Une panne d'idée, c'est quand vous n'avez pas envie de
réfléchir à la place du monde. Vous êtes sur un trottoir, et le pays est sur sa
route. Ou l'inverse. C'est une sorte de cessez-le-feu : vous n'interrogez
personne, ne demandez après personne et n'attendez personne. C'est une sorte
d'égalité insonore avec la création : elle tourne autour d'elle-même et vous
lui tournez le dos, à moitié ou au trois quart. Votre première préoccupation
n'en est même pas une : vous respirez et vous rangez vos convictions qui vous
servent de carburant en général : vous ne voulez pas vous sentir lié, ni
responsable, ni ligoté par la cause et l'effet. Rien. C'est votre univers sous
l'aisselle, face à l'univers qui vous enjambe. Vous ne ressentez rien, pas même
votre prénom dans vos chaussures, vous respirez et vous continuez à respirer
sans idée préconçue.

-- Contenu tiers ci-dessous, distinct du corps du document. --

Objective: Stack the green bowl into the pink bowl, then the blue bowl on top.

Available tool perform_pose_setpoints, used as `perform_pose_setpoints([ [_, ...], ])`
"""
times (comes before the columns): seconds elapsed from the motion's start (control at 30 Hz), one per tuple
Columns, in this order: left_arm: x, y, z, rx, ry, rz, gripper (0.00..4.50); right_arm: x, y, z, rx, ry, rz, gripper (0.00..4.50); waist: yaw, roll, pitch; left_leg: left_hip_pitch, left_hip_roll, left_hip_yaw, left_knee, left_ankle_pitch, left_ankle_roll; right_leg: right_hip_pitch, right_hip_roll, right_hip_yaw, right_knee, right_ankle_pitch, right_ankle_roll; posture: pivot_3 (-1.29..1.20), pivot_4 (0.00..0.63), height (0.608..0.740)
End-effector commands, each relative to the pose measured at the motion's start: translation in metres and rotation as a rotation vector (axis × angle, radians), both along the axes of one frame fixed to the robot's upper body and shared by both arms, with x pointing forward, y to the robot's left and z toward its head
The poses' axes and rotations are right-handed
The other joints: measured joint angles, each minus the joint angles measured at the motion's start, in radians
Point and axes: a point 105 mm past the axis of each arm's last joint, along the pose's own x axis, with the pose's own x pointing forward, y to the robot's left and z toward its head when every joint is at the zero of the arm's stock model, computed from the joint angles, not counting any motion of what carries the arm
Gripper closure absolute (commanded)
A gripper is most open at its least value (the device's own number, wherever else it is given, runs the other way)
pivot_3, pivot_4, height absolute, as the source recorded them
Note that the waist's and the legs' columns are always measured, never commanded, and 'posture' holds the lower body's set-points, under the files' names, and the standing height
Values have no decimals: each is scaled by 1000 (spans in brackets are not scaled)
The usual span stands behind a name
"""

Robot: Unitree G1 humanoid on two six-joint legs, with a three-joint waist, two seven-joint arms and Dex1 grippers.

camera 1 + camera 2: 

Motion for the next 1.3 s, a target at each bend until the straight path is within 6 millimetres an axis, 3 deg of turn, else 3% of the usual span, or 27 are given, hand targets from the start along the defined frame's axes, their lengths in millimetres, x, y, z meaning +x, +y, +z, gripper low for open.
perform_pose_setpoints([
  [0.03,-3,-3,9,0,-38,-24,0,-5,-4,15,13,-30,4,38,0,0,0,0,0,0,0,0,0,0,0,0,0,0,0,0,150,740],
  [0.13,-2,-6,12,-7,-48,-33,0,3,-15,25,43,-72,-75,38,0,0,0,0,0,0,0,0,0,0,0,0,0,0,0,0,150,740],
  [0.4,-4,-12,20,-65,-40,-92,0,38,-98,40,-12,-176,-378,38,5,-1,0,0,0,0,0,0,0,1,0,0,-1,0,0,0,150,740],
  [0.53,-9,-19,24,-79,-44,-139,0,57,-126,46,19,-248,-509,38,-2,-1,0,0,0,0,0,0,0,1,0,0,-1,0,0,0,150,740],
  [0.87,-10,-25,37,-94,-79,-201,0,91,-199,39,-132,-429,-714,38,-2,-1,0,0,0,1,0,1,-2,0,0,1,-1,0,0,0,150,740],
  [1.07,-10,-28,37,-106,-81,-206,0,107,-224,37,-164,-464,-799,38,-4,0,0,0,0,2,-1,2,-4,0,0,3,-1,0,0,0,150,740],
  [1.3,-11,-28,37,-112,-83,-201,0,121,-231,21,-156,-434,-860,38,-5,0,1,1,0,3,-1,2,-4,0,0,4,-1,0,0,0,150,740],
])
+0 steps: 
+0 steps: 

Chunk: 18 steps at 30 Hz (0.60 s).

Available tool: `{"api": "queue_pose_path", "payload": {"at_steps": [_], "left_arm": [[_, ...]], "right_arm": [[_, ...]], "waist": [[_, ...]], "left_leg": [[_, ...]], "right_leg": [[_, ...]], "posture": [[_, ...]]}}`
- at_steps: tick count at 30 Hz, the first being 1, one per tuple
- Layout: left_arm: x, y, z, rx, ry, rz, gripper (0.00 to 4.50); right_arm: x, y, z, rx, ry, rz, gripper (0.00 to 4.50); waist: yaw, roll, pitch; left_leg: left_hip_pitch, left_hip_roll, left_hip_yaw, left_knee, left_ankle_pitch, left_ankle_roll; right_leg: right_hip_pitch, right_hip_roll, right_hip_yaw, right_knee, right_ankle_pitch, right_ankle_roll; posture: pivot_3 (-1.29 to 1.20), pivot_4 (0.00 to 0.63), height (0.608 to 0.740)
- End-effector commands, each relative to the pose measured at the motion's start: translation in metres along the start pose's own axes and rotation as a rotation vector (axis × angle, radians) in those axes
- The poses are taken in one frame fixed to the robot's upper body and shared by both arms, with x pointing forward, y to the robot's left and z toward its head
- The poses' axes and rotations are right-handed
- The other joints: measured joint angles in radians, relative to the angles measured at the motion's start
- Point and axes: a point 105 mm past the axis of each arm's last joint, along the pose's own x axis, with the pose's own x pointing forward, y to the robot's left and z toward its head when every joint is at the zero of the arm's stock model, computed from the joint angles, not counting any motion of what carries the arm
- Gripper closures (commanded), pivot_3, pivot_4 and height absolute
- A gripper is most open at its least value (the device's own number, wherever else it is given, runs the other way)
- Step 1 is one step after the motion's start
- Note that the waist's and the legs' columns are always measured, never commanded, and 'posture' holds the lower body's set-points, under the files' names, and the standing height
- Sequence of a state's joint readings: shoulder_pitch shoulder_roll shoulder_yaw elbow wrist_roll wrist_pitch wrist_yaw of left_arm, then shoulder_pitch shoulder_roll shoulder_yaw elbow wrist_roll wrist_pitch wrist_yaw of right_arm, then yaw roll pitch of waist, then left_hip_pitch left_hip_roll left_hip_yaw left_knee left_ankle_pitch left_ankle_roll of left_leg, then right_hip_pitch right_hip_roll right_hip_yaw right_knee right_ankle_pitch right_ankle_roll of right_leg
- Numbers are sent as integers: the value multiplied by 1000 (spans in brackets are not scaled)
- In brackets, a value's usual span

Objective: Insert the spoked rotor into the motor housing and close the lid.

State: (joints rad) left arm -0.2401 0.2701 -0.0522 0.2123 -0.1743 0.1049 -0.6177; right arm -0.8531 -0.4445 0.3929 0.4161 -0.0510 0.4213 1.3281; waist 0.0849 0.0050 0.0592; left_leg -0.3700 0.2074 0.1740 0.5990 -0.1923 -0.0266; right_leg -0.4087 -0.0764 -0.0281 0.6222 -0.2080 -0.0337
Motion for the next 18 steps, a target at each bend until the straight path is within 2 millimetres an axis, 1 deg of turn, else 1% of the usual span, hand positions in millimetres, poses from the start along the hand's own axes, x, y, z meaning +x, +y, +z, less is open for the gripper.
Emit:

La panne d'idée est un moment rare d'équilibre et
d'insensibilité : une sorte de nationalité de poteaux, sans fil. Le reste du
pays offre pourtant de l'humour : pendant que l'on soigne les féodaux en
Europe, il y a grève de la santé en Algérie. C'est une piste. Pendant que l'on
enquête doucement et lentement gracieusement sur Sonatrach, on met rapidement
en prison un chanteur de Raï à Oran pour mauvaise rime contre le DGSN. On peut
aussi creuser l'idée et la cervelle de Louiza Hannoun : cette étrange dame qui
va finir prophétesse à force de voir des complots partout. Ou parler de Soltani
et des 40 Islamistes et leurs fourberies dans les jarres où on les a enfermés.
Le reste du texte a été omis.